_Task objective_: In your copy, repeat each record exactly and include no pictures.

_Exercise materials_:

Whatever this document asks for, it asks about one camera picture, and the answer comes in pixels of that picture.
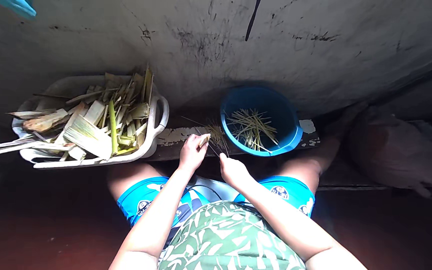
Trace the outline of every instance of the leaf print shirt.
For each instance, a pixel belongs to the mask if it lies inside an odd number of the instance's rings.
[[[230,201],[200,207],[171,240],[158,269],[306,269],[259,213]]]

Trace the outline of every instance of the wrist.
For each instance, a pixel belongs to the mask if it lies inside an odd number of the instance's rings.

_Written response_:
Whatever this document asks for, it asks about one camera picture, and the answer comes in pixels of that picture.
Trace the outline of every instance of the leaf print shirt.
For each instance, a pixel belongs to the mask if it lies inside an odd number of the instance's rings.
[[[230,201],[200,207],[171,240],[158,269],[306,269],[259,213]]]

Trace the outline of every instance of the wrist.
For each instance, a pixel belongs to the mask if it lies inside an odd number of the instance's rings.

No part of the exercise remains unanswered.